**Directions for this task:** Quote the full listing word for word.

**Provided material:**
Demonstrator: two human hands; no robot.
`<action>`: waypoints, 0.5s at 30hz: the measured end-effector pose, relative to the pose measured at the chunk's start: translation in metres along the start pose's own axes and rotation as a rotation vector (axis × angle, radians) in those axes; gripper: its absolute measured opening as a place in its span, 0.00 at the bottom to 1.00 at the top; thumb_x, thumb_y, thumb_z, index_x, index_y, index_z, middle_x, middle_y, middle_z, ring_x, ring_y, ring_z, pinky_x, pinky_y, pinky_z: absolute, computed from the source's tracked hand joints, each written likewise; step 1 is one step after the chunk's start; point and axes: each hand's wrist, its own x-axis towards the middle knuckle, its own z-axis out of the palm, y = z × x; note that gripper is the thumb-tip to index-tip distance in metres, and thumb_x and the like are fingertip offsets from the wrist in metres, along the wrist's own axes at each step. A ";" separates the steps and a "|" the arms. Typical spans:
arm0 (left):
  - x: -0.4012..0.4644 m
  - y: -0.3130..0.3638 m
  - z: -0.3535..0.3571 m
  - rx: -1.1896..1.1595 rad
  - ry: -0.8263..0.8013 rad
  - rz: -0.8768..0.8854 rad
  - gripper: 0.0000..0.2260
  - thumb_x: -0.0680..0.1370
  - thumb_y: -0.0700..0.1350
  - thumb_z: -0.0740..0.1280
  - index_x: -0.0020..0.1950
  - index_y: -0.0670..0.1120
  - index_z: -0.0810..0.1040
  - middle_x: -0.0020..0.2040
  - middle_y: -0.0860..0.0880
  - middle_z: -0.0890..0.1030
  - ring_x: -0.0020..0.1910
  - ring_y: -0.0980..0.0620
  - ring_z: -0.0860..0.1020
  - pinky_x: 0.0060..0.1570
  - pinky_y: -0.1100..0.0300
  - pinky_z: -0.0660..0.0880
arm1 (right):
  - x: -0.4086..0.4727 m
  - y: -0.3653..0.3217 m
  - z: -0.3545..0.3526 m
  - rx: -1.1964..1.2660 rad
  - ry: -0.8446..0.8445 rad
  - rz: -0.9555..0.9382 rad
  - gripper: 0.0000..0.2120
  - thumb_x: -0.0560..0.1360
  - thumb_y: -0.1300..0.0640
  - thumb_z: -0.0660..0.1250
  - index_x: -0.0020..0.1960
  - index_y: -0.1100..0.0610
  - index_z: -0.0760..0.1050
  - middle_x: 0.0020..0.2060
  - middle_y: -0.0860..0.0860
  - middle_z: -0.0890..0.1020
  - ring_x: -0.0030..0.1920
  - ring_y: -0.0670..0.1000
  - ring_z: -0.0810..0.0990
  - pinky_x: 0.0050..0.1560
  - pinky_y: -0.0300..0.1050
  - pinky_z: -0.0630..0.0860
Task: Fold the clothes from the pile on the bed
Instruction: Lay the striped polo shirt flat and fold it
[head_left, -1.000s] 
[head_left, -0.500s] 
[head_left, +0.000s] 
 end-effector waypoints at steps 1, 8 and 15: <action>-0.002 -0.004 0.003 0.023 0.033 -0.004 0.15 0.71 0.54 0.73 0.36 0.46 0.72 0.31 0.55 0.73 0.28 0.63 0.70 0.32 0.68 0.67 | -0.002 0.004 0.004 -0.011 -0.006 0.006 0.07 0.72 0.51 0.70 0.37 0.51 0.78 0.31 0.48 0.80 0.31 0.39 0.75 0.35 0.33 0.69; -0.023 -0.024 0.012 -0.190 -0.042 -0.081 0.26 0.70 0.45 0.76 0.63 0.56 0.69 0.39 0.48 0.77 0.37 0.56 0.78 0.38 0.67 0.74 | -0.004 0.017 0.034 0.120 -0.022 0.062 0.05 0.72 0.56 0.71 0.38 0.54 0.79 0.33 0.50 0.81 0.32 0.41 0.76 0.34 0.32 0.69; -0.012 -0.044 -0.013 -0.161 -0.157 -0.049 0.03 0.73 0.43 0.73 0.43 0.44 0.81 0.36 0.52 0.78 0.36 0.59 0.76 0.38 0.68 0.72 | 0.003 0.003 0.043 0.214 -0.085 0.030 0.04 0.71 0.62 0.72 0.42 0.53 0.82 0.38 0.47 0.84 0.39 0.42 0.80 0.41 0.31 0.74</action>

**Expected output:**
Demonstrator: two human hands; no robot.
`<action>`: waypoints, 0.5s at 30hz: the measured end-effector pose, relative to the pose measured at the chunk's start: translation in metres along the start pose's own axes and rotation as a rotation vector (axis × angle, radians) in those axes; gripper: its absolute measured opening as a place in its span, 0.00 at the bottom to 1.00 at the top; thumb_x, thumb_y, thumb_z, index_x, index_y, index_z, middle_x, middle_y, middle_z, ring_x, ring_y, ring_z, pinky_x, pinky_y, pinky_z: absolute, computed from the source's tracked hand joints, each written likewise; step 1 is one step after the chunk's start; point and axes: each hand's wrist, its own x-axis towards the middle knuckle, its own z-axis out of the palm, y = z × x; note that gripper is the thumb-tip to index-tip distance in metres, and thumb_x and the like are fingertip offsets from the wrist in metres, along the wrist's own axes at each step. A ";" separates the steps and a "|" the arms. Typical spans:
arm0 (left):
  - x: -0.4012..0.4644 m
  - y: -0.3130..0.3638 m
  - z: -0.3535..0.3571 m
  - rx: -1.1896..1.1595 rad
  - ry: -0.8263..0.8013 rad
  - rz: -0.8768..0.8854 rad
  - gripper: 0.0000..0.2260
  - thumb_x: -0.0680..0.1370
  - thumb_y: -0.0700..0.1350
  - thumb_z: -0.0740..0.1280
  - index_x: -0.0020..0.1950
  - index_y: -0.0670..0.1120
  - index_z: -0.0810..0.1040
  - middle_x: -0.0020..0.2040
  - middle_y: -0.0860..0.0880
  - middle_z: -0.0890..0.1030
  - ring_x: -0.0020..0.1910
  - ring_y: -0.0980..0.0620
  - ring_z: -0.0860..0.1020
  - pinky_x: 0.0060..0.1570
  - pinky_y: -0.1100..0.0300
  - pinky_z: -0.0660..0.0880
arm1 (right):
  - x: -0.4086..0.4727 m
  - y: -0.3653..0.3217 m
  - z: -0.3545..0.3526 m
  - rx: -1.1964..1.2660 rad
  - ry: -0.8446..0.8445 rad
  - rz: -0.9555..0.9382 rad
  - gripper: 0.0000..0.2120
  - thumb_x: -0.0560..0.1360
  - thumb_y: -0.1300..0.0640
  - thumb_z: -0.0660..0.1250
  - index_x: -0.0020..0.1960
  - index_y: -0.1100..0.0610
  - index_z: -0.0760..0.1050
  - middle_x: 0.0020..0.2060
  - middle_y: -0.0860..0.0860
  - middle_z: -0.0890..0.1020
  - ring_x: -0.0030..0.1920
  - ring_y: -0.0670..0.1000
  - ring_z: -0.0810..0.0990
  - pinky_x: 0.0050..0.1560
  - pinky_y: -0.0300..0.1050
  - pinky_z: -0.0630..0.0860
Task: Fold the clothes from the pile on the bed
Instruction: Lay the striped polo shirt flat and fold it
[head_left, -1.000s] 
[head_left, -0.500s] 
[head_left, +0.000s] 
 end-effector waypoints at steps 1, 8 and 15: <action>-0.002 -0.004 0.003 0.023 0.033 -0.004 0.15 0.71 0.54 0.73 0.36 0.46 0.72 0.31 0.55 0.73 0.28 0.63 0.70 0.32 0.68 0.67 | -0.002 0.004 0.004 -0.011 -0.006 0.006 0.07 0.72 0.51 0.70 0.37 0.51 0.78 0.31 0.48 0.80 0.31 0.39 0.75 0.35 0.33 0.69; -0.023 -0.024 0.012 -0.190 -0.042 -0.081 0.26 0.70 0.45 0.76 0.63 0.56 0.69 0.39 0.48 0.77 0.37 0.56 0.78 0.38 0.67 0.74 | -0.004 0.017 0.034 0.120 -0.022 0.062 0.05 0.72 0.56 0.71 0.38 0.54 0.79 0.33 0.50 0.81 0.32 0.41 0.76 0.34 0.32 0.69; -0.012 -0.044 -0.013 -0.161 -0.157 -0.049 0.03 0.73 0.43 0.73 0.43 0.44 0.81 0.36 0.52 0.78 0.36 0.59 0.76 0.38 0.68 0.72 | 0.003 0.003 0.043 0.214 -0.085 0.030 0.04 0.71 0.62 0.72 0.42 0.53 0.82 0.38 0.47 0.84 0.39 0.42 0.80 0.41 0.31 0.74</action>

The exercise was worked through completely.